#### Data records ####

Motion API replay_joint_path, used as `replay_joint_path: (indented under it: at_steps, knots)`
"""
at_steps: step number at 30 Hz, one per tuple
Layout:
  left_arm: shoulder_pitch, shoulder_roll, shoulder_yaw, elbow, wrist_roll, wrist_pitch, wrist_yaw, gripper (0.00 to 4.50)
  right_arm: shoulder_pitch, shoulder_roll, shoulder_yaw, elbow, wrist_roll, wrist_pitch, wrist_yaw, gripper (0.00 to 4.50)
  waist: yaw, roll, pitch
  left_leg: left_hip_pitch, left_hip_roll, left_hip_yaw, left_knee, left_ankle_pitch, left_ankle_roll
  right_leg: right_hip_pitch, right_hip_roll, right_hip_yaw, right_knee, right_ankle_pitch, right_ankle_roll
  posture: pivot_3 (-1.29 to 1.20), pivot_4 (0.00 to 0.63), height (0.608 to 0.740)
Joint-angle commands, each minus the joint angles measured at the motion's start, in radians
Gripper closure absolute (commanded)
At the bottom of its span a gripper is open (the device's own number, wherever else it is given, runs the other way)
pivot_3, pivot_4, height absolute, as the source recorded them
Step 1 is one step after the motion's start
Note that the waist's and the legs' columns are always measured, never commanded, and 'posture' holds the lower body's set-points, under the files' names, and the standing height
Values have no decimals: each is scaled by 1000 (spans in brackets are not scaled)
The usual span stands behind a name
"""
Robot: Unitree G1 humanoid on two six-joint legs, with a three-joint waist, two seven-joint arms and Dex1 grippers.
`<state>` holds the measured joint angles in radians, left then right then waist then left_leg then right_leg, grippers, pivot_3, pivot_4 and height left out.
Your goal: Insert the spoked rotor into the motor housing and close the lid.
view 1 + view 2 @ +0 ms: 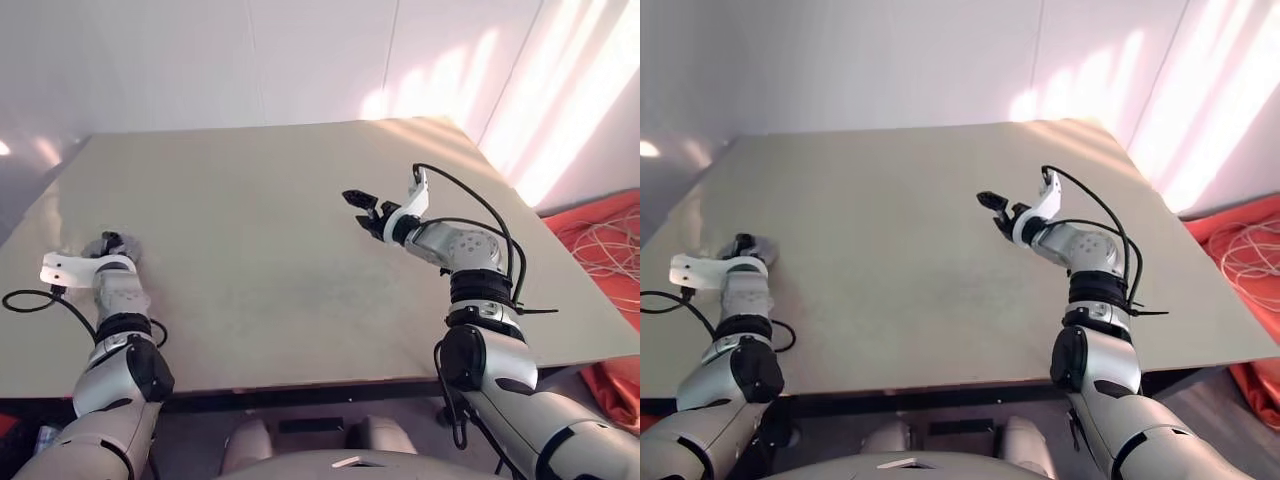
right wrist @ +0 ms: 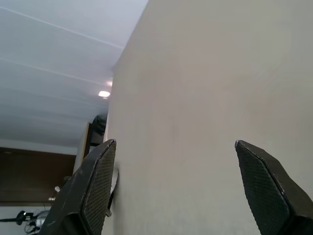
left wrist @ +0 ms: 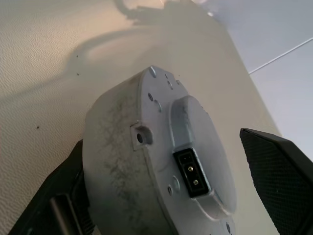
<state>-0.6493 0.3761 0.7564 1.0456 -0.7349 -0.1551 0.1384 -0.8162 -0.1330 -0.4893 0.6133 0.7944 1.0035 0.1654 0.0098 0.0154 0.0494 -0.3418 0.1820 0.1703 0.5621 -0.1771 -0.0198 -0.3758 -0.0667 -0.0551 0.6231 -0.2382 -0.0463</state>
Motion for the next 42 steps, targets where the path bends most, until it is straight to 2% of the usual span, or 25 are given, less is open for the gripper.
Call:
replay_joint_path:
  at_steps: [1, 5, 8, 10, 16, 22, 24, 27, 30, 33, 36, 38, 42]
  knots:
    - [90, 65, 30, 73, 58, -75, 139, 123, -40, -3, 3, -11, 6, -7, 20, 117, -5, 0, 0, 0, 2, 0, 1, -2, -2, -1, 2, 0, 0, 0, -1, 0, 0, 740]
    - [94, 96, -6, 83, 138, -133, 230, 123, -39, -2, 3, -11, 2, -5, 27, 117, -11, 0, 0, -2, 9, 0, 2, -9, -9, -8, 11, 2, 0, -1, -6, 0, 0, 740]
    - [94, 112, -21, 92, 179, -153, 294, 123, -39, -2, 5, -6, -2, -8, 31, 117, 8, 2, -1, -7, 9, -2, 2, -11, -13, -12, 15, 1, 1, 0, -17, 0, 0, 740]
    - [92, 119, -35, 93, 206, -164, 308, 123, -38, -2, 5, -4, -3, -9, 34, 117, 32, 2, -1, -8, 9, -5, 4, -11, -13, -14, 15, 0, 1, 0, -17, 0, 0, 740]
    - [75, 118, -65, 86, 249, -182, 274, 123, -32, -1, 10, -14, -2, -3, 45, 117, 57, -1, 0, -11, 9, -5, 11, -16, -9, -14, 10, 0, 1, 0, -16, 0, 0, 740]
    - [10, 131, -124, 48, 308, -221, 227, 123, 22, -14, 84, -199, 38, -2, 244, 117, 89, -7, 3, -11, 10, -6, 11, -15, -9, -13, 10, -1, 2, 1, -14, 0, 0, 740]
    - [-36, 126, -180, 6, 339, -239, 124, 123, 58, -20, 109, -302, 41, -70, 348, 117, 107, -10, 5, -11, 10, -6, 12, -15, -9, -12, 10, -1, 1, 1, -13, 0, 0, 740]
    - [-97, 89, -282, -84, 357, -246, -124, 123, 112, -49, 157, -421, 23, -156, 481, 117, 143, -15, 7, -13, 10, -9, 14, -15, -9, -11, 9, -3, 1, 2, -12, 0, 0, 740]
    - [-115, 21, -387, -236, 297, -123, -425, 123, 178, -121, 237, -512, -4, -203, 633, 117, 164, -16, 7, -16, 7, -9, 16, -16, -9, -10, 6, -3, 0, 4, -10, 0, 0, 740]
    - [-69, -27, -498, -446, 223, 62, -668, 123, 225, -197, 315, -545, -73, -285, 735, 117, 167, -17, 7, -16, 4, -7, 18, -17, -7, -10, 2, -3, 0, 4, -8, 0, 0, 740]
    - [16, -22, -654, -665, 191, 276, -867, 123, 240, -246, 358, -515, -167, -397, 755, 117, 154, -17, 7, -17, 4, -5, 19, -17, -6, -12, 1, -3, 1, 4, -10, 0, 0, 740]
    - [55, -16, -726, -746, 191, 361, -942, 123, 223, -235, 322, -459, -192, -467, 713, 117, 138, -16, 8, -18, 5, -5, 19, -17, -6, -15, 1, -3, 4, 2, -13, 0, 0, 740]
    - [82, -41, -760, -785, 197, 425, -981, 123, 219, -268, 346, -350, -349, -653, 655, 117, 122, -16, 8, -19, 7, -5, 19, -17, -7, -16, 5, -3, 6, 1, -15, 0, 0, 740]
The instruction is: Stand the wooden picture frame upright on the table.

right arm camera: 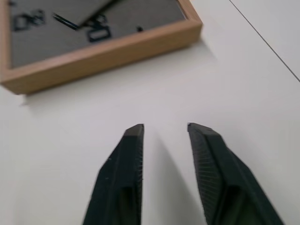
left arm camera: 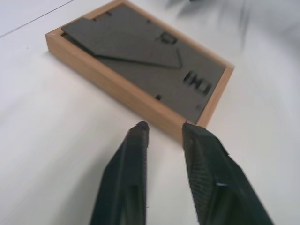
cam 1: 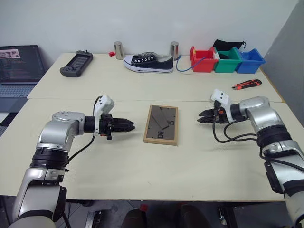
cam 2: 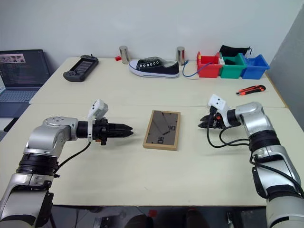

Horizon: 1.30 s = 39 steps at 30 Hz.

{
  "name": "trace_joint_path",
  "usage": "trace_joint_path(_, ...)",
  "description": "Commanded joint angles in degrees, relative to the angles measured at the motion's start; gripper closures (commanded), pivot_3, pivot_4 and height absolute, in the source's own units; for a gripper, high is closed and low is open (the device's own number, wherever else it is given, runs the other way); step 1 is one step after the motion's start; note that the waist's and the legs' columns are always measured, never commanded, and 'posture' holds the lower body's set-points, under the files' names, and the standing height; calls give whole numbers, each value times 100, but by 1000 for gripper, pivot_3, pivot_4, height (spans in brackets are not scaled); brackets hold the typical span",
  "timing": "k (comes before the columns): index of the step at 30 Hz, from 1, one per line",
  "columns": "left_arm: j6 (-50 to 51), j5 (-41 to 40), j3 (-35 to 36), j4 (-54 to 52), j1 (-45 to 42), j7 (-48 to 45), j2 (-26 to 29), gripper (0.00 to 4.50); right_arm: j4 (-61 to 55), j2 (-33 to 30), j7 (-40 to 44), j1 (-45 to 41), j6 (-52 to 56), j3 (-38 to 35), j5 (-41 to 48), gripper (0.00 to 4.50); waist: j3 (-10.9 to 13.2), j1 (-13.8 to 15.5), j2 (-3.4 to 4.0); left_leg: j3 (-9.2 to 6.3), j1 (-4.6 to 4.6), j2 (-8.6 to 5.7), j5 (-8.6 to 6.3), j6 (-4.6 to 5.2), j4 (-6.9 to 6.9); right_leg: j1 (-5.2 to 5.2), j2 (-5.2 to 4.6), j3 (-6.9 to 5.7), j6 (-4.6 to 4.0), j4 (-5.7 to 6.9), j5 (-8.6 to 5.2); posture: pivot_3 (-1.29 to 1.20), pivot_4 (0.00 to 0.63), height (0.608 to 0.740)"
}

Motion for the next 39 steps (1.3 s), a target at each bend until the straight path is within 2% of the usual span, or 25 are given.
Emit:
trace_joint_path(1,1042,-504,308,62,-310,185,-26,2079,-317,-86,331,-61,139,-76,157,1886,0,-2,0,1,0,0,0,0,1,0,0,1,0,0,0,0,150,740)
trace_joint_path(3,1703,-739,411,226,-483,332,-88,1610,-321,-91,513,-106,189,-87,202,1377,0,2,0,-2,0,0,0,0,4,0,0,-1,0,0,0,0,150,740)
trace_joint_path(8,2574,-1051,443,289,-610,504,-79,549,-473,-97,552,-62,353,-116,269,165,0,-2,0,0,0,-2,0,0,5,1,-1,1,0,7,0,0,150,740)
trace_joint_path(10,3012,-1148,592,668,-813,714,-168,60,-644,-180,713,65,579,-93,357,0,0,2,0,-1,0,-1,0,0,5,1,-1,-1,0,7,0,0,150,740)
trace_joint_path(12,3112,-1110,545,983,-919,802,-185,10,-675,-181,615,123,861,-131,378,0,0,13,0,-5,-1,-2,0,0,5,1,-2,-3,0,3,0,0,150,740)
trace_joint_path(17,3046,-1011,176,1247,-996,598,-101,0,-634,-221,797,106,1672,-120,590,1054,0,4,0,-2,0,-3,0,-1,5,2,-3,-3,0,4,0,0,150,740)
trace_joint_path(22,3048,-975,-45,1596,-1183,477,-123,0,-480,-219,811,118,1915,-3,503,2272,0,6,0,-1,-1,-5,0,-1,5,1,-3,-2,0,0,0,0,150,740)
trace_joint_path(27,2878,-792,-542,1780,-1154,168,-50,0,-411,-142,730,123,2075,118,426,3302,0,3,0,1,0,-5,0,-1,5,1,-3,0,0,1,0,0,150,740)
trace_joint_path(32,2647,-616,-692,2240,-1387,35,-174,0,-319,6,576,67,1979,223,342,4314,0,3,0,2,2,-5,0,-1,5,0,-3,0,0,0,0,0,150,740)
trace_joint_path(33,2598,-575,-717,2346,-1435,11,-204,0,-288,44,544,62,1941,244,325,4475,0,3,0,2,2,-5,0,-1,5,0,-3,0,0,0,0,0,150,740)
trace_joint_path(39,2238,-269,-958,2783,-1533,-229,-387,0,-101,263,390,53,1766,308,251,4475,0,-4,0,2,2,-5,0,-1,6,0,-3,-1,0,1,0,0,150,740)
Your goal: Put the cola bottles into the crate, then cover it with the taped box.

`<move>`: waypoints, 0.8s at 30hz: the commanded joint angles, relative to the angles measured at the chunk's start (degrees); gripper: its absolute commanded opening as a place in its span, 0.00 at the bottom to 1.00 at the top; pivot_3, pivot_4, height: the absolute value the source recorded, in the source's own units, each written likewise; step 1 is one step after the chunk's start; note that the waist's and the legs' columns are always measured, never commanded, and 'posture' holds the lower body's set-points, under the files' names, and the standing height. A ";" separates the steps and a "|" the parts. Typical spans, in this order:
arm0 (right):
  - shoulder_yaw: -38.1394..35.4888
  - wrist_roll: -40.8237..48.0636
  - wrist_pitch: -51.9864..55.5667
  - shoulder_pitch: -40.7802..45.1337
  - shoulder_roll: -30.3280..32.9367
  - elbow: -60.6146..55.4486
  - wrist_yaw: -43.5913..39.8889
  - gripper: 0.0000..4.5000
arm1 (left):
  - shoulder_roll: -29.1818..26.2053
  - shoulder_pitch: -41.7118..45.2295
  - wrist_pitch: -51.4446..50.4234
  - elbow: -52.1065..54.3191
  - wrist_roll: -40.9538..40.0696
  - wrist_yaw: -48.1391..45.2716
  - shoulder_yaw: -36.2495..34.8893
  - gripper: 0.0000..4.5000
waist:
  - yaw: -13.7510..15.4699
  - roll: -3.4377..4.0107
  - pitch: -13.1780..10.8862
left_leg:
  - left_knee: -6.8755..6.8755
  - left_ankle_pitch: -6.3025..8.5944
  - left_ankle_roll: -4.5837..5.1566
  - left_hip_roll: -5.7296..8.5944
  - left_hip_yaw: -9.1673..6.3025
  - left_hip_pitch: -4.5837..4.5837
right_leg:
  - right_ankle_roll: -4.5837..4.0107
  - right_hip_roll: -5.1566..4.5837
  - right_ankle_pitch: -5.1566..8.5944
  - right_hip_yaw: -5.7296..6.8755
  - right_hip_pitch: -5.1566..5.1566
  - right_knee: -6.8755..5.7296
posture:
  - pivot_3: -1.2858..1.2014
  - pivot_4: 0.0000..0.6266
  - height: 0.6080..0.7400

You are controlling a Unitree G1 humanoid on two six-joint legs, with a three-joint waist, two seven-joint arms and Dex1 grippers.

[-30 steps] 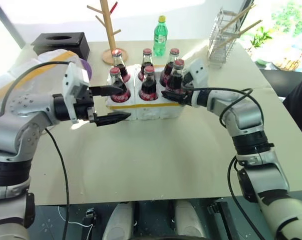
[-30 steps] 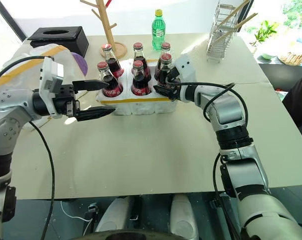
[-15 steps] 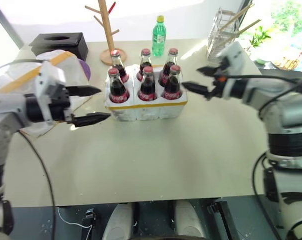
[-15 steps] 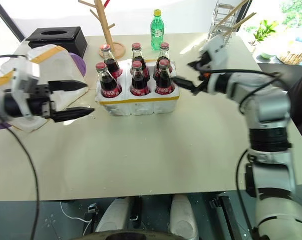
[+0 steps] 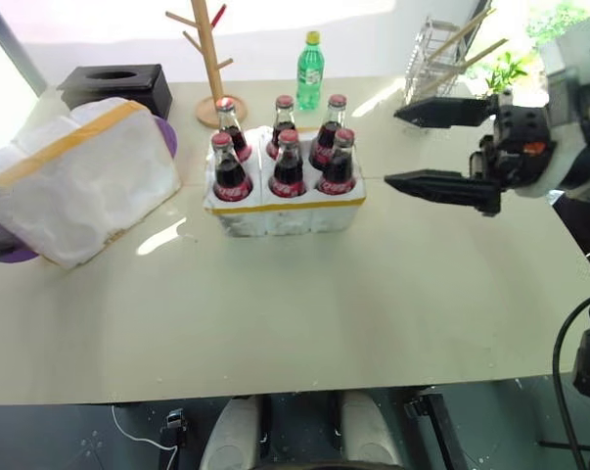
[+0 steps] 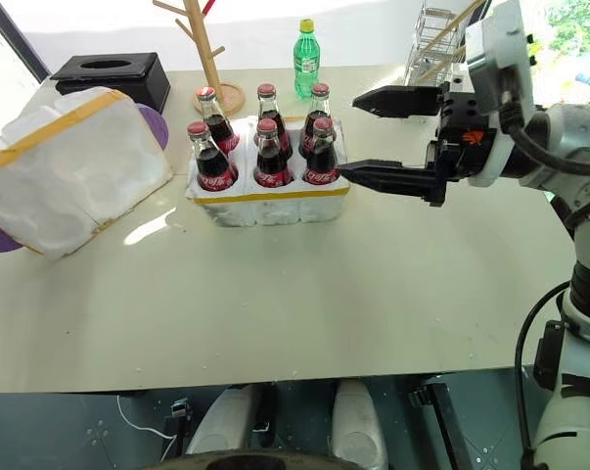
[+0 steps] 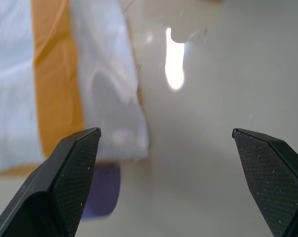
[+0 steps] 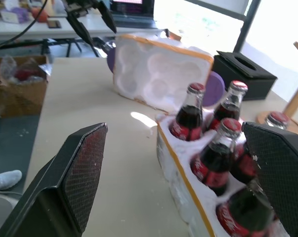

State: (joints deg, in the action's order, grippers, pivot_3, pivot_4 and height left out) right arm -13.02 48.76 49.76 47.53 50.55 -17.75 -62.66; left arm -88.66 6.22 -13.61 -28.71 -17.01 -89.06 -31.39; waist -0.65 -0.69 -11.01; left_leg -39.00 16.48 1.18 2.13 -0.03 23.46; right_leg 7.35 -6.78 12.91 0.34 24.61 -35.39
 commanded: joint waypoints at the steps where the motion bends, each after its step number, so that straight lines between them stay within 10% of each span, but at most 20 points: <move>1: -0.30 2.28 -0.38 2.20 0.00 -0.23 -0.08 0.99 | -2.50 8.33 8.42 -9.93 3.60 0.97 7.90 1.00 | 0.09 -0.01 0.01 | 0.00 0.00 0.00 0.00 0.00 0.01 | 0.00 0.00 0.00 0.01 0.01 -0.01 | 0.52 0.24 1.00; 12: 0.25 3.84 0.55 1.44 0.54 -1.23 2.94 0.99 | 10.95 50.50 17.76 -38.30 27.46 8.65 36.06 1.00 | -0.03 -0.37 0.07 | -0.20 0.02 0.06 0.19 0.24 0.02 | 0.03 0.03 -0.02 0.12 0.07 -0.71 | 0.52 0.24 1.00; 24: -2.64 7.36 2.06 -2.88 2.83 -5.81 7.31 0.99 | 17.73 56.95 18.49 -46.69 34.66 14.43 40.37 1.00 | -0.08 -0.61 0.03 | -0.20 0.07 0.14 0.03 0.14 0.06 | 0.03 -0.05 -0.01 0.11 0.19 -0.70 | 0.52 0.24 1.00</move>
State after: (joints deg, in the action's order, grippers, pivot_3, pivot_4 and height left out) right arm -12.79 55.06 52.19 44.39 52.36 -22.15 -55.90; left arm -70.21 62.50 4.70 -75.24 16.83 -74.78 8.78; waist -0.73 -1.31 -10.98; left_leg -39.20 16.55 1.32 2.16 0.10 23.52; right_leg 7.38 -6.84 12.89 0.45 24.80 -36.09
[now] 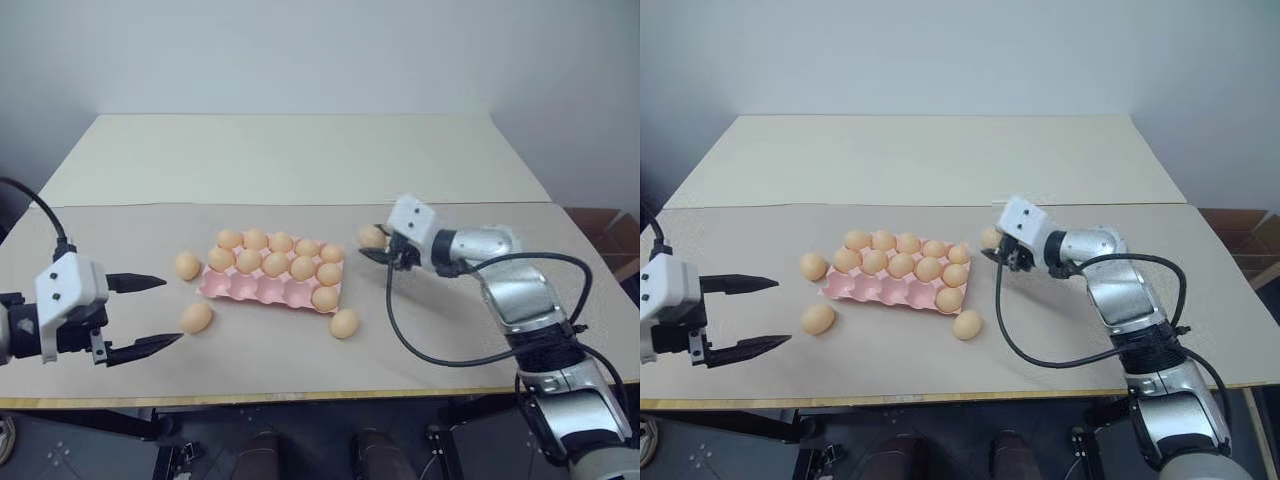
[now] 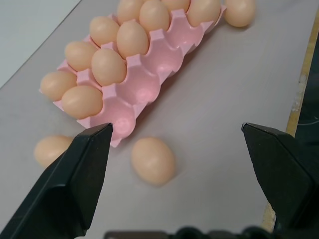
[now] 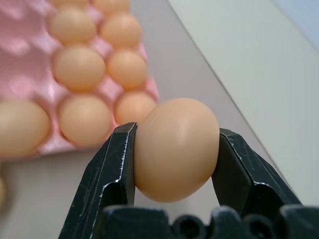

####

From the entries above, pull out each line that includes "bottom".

At the bottom of its span a gripper is open (the device's own number, wherever else it is given, runs the other way)
`<move>`: waypoints, 0.8s at 30hz: the commanded joint angles, relative to the angles measured at the chunk's start (degrees); gripper: its absolute commanded opening as a place in its span, 0.00 at the bottom to 1.00 at the top; pivot_3, pivot_4, height: the absolute value the source recorded, in the source's own units, each written likewise; step 1 is one step after the chunk's start; note that the waist's and the legs' columns are always measured, never commanded, and 'posture' holds the lower body's set-points, under the files' names, and the standing height. A ";" separates the steps and a "|" the parts. Typical spans, in this order:

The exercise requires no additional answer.